— EXERCISE DIRECTIONS —
Your task is to copy the lines of the data below from the line holding "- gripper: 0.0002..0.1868" through the line holding "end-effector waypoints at", inclusive, exactly and with nothing added.

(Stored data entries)
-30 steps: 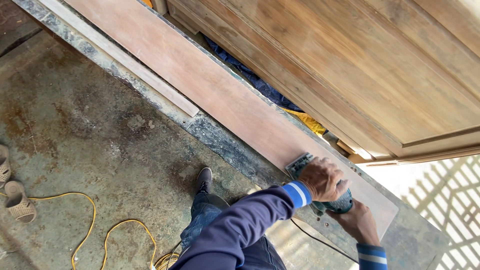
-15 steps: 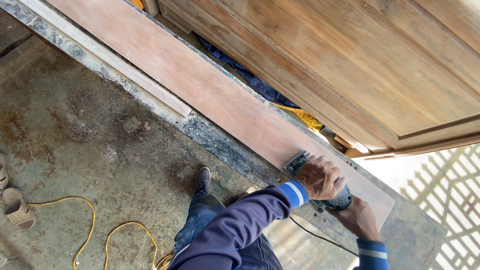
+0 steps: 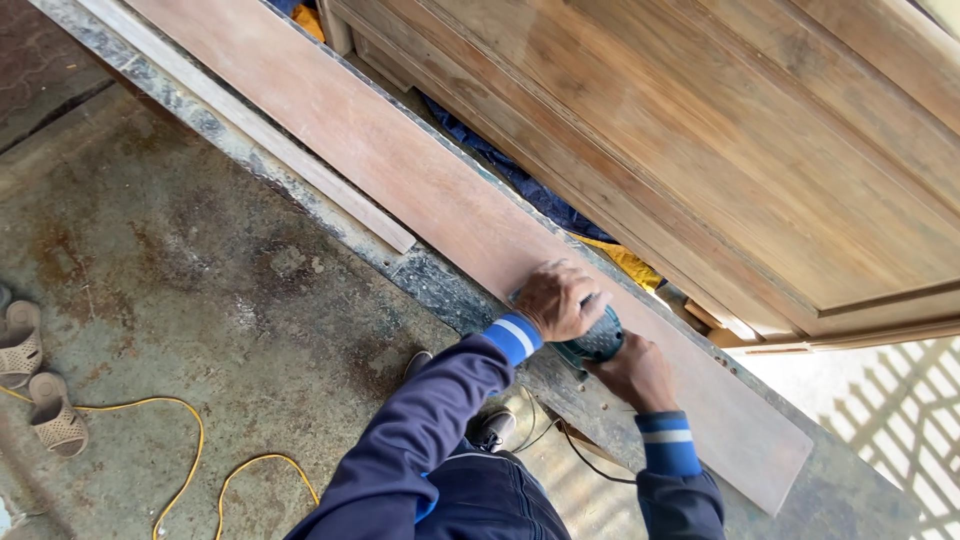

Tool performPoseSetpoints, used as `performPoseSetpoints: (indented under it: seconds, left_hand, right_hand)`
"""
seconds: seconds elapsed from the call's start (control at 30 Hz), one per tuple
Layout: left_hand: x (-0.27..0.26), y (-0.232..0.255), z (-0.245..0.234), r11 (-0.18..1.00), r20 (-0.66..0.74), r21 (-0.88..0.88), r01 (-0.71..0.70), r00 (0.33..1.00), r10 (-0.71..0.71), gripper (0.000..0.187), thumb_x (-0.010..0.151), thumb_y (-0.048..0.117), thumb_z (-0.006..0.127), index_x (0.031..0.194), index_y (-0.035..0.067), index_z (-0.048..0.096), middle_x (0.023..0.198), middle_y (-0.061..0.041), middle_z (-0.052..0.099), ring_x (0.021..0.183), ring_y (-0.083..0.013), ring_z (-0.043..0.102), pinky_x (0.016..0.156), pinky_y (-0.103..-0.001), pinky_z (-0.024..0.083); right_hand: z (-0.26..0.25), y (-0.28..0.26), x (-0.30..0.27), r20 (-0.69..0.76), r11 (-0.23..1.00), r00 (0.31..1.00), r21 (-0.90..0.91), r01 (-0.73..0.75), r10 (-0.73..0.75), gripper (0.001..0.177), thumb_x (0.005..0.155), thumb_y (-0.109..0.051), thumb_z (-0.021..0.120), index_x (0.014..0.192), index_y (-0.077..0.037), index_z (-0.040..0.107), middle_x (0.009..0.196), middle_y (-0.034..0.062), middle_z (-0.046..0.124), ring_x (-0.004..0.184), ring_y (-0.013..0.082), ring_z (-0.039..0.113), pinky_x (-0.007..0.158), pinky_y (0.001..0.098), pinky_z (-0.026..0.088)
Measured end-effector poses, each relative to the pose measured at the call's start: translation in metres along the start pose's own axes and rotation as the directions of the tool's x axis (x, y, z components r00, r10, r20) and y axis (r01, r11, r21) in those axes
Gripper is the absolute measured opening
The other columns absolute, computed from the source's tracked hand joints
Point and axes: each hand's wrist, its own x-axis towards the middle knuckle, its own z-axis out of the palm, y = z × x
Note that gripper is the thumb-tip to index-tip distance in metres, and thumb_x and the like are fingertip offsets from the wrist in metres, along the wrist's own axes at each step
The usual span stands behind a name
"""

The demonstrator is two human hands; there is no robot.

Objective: Sanding a long wood plank using an orbital sander and manual sandpaper.

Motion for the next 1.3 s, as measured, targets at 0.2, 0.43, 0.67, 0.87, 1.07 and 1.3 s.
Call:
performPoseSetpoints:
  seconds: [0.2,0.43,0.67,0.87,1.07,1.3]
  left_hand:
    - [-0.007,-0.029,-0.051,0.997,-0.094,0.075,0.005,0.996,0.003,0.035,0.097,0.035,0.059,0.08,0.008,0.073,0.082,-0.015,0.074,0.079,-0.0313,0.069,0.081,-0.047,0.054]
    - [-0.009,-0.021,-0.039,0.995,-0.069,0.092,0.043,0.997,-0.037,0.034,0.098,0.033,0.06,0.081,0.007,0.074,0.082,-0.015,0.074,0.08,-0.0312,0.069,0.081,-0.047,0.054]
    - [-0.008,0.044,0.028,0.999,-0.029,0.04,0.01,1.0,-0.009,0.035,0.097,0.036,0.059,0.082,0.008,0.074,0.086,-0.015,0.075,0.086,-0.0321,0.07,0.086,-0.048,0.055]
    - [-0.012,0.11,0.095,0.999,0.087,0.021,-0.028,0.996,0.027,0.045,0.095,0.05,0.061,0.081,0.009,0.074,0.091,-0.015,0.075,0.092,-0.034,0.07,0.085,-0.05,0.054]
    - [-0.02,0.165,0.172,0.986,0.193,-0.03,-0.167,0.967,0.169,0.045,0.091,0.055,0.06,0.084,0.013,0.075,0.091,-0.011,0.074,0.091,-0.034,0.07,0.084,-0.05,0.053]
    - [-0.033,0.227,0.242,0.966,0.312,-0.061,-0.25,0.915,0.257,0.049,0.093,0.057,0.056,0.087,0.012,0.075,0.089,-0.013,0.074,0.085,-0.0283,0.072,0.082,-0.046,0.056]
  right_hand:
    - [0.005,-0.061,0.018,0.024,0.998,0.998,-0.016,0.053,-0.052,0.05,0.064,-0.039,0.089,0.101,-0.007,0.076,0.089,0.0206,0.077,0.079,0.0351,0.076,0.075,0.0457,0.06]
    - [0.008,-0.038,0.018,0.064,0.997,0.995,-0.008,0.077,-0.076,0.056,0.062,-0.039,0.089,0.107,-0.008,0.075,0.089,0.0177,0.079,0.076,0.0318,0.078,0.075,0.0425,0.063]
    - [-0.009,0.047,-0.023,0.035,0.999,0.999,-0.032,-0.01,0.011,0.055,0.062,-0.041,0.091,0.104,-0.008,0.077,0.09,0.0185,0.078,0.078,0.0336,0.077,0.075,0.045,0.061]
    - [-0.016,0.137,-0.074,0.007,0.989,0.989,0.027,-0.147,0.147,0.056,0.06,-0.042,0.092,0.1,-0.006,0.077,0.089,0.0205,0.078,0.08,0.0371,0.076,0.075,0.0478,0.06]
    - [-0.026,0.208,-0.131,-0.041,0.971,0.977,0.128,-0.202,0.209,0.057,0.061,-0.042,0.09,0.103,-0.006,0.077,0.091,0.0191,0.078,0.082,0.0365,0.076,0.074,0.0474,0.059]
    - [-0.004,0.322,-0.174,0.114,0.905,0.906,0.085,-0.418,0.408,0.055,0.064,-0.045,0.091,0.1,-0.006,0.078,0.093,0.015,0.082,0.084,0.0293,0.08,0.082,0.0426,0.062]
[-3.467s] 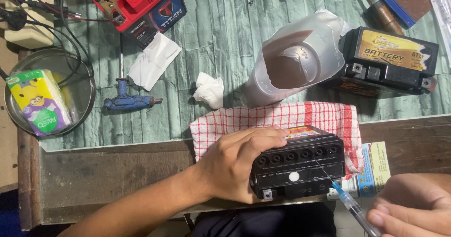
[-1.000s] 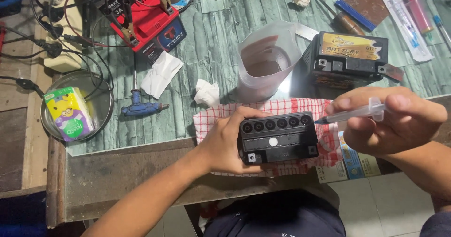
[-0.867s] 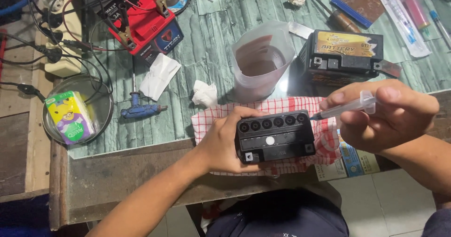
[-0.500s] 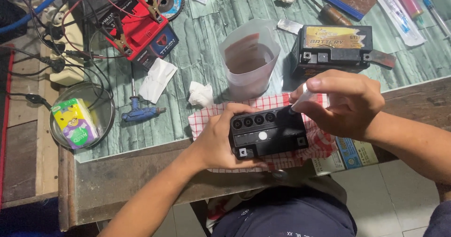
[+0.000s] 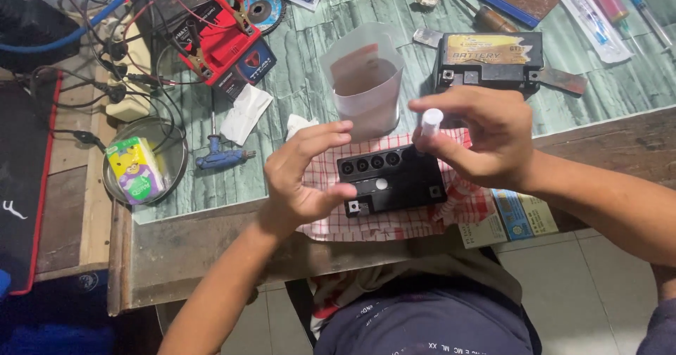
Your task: Using a syringe to fill the individual cells of a lead-acid battery with liquid.
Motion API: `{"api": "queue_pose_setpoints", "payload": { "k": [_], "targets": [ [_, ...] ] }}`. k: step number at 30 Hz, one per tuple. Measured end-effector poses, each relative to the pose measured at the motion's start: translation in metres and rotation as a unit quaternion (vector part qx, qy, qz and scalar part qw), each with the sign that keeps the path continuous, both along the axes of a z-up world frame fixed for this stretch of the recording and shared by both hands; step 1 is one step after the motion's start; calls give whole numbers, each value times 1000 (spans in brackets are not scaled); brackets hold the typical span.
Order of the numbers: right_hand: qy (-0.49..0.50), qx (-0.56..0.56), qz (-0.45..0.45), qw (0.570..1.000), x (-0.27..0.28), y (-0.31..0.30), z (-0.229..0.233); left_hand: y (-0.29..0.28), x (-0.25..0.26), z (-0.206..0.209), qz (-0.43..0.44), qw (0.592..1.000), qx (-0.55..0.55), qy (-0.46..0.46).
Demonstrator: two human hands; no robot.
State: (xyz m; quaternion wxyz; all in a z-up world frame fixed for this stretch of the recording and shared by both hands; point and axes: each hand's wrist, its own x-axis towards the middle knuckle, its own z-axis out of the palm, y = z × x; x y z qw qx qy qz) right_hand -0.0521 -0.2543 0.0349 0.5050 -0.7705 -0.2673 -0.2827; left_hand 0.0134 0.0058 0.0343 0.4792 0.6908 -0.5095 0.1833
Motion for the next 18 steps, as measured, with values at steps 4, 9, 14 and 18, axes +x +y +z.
{"api": "queue_pose_setpoints", "payload": {
  "k": [4,9,14,18],
  "targets": [
    [9,-42,-6,999,5,2,2,-13,-9,40,11,999,45,-14],
    [-36,-62,8,997,6,3,-3,-42,-17,54,-27,995,41,91],
    [-67,-72,-6,995,5,1,-15,-65,-27,48,-60,985,6,164],
    [-70,-81,-34,994,6,-2,-23,-73,-29,38,-60,977,-44,200]
  ]
}}
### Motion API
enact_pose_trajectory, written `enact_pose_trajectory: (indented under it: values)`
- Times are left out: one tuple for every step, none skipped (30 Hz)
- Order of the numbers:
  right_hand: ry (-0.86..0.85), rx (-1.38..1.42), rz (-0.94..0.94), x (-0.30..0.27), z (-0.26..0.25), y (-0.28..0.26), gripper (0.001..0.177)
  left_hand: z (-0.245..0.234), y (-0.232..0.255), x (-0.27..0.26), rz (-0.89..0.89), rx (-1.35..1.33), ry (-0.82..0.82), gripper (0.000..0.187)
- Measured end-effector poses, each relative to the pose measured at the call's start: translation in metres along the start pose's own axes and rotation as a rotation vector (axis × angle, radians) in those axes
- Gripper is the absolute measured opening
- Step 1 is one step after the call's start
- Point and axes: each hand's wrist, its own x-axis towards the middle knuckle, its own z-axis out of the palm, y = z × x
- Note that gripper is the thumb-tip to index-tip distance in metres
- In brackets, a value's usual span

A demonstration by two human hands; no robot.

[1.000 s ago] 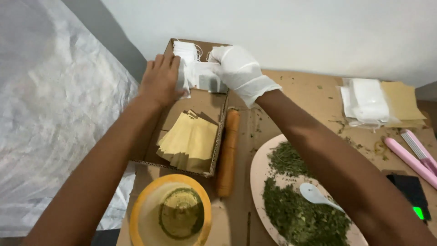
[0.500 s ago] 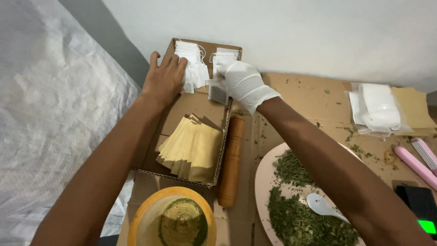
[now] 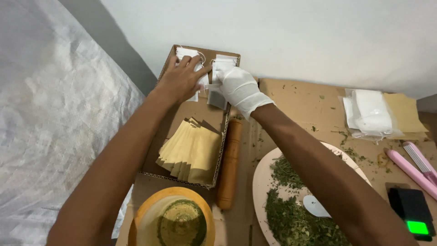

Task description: Filling small tea bags with dried tea leaves using a spoon and then packing the bags into a box.

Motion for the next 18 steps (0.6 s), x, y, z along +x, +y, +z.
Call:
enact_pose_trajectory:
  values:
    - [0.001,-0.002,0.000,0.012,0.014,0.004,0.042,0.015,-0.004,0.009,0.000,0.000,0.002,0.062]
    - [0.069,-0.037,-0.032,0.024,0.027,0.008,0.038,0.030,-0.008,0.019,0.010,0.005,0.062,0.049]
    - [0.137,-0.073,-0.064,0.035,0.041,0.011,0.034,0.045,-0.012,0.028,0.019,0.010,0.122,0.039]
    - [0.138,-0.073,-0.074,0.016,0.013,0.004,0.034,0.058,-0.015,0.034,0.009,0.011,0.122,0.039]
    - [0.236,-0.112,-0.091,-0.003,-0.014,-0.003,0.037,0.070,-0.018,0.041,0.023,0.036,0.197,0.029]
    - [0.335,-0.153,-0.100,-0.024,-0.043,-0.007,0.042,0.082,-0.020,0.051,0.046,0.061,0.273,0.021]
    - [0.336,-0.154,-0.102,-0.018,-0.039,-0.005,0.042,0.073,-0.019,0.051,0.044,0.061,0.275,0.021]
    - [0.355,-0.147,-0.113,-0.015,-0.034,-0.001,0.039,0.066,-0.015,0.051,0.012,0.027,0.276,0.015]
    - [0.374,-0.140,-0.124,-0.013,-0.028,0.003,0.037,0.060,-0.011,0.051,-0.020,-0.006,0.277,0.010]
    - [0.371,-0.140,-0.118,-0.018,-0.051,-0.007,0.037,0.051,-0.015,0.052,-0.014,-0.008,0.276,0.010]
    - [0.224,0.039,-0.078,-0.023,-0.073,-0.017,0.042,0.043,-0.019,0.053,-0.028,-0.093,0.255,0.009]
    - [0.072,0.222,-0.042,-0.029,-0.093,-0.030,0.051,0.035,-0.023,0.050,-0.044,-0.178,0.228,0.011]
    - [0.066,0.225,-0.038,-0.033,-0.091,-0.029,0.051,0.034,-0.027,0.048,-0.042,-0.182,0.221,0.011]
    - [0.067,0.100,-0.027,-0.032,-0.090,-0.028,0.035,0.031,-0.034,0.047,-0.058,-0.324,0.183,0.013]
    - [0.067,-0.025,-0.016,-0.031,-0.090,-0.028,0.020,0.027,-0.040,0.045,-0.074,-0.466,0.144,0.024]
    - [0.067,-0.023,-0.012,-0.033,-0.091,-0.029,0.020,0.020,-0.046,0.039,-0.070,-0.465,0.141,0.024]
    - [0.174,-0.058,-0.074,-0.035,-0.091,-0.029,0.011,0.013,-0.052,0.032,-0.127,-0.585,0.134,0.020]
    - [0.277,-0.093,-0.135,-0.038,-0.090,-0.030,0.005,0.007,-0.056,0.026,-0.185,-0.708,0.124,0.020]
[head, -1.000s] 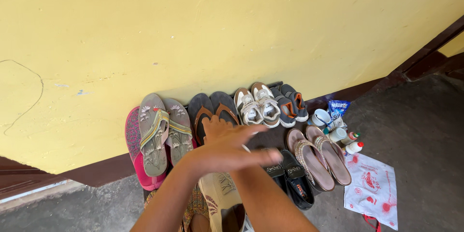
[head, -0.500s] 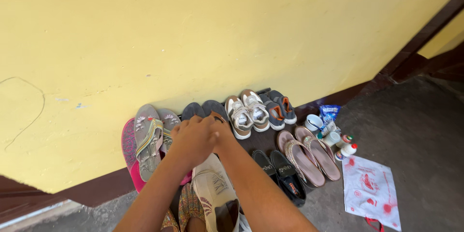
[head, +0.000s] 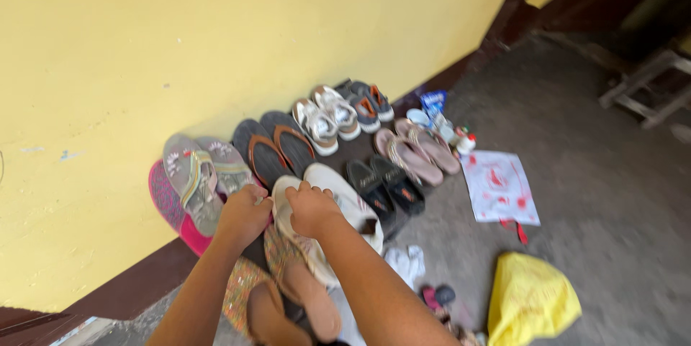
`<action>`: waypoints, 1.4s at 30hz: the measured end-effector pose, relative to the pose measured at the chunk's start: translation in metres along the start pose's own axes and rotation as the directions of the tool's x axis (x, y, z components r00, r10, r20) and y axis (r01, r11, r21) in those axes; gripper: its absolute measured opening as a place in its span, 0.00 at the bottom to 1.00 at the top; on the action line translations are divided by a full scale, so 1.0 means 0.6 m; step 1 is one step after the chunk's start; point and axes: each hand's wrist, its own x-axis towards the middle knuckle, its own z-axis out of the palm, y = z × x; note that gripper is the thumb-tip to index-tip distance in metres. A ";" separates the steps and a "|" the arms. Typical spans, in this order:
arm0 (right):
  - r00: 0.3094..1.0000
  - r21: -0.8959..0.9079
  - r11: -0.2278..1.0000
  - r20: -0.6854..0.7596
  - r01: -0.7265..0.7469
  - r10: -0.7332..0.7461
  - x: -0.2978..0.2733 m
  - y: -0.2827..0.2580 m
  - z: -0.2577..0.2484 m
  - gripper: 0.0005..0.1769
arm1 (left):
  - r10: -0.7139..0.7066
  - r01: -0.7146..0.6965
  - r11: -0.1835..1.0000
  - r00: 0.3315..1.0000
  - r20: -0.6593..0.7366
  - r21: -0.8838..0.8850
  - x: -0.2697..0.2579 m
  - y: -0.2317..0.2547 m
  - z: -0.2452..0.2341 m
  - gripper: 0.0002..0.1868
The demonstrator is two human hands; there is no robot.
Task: The person organizes footwear by picking up various shoes and sandals from the floor, pairing them, and placing them on a multi-tier shoe rack. They also wipe the floor with a plastic bag and gather debris into a cloth.
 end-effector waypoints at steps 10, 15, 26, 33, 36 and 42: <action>0.994 0.098 0.990 0.012 -0.105 0.104 -0.177 -0.119 0.053 0.26 | -0.015 0.018 0.999 0.998 0.068 -0.046 -0.172 -0.017 -0.037 0.16; 0.976 0.101 0.972 0.077 -0.212 0.205 -0.257 -0.149 0.051 0.28 | 0.014 -0.014 1.000 0.993 0.117 -0.001 -0.236 -0.002 -0.043 0.16; 0.943 0.140 0.933 0.024 -0.331 0.331 -0.453 -0.102 0.036 0.26 | -0.096 0.087 0.995 0.974 0.206 0.053 -0.358 0.080 0.017 0.17; 0.899 0.129 0.890 0.082 -0.438 0.431 -0.656 -0.044 0.067 0.27 | -0.124 0.107 0.991 0.956 0.268 0.076 -0.511 0.142 0.119 0.16; 0.872 0.148 0.860 0.088 -0.489 0.481 -0.755 -0.020 0.091 0.28 | -0.062 0.059 0.998 0.950 0.305 0.021 -0.582 0.163 0.163 0.16; 0.815 0.208 0.788 0.114 -0.579 0.568 -0.901 0.003 0.131 0.27 | -0.096 0.066 0.994 0.919 0.383 0.091 -0.689 0.216 0.228 0.14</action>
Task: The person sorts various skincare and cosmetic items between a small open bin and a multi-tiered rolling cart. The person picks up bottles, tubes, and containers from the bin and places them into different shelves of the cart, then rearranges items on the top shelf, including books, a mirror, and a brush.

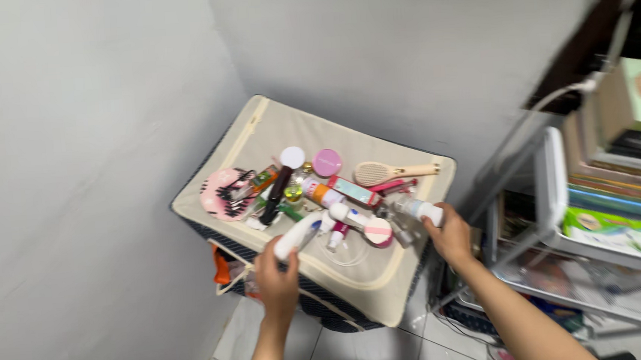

— RESULT —
  - gripper: 0.0002..0.1868
The demonstrator is two human hands; there is no robot.
Task: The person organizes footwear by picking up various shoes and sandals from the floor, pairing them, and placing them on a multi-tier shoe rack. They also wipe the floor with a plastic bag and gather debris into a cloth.
 end-effector waypoints at steps 10, 15, 26, 33, 36 and 42: <action>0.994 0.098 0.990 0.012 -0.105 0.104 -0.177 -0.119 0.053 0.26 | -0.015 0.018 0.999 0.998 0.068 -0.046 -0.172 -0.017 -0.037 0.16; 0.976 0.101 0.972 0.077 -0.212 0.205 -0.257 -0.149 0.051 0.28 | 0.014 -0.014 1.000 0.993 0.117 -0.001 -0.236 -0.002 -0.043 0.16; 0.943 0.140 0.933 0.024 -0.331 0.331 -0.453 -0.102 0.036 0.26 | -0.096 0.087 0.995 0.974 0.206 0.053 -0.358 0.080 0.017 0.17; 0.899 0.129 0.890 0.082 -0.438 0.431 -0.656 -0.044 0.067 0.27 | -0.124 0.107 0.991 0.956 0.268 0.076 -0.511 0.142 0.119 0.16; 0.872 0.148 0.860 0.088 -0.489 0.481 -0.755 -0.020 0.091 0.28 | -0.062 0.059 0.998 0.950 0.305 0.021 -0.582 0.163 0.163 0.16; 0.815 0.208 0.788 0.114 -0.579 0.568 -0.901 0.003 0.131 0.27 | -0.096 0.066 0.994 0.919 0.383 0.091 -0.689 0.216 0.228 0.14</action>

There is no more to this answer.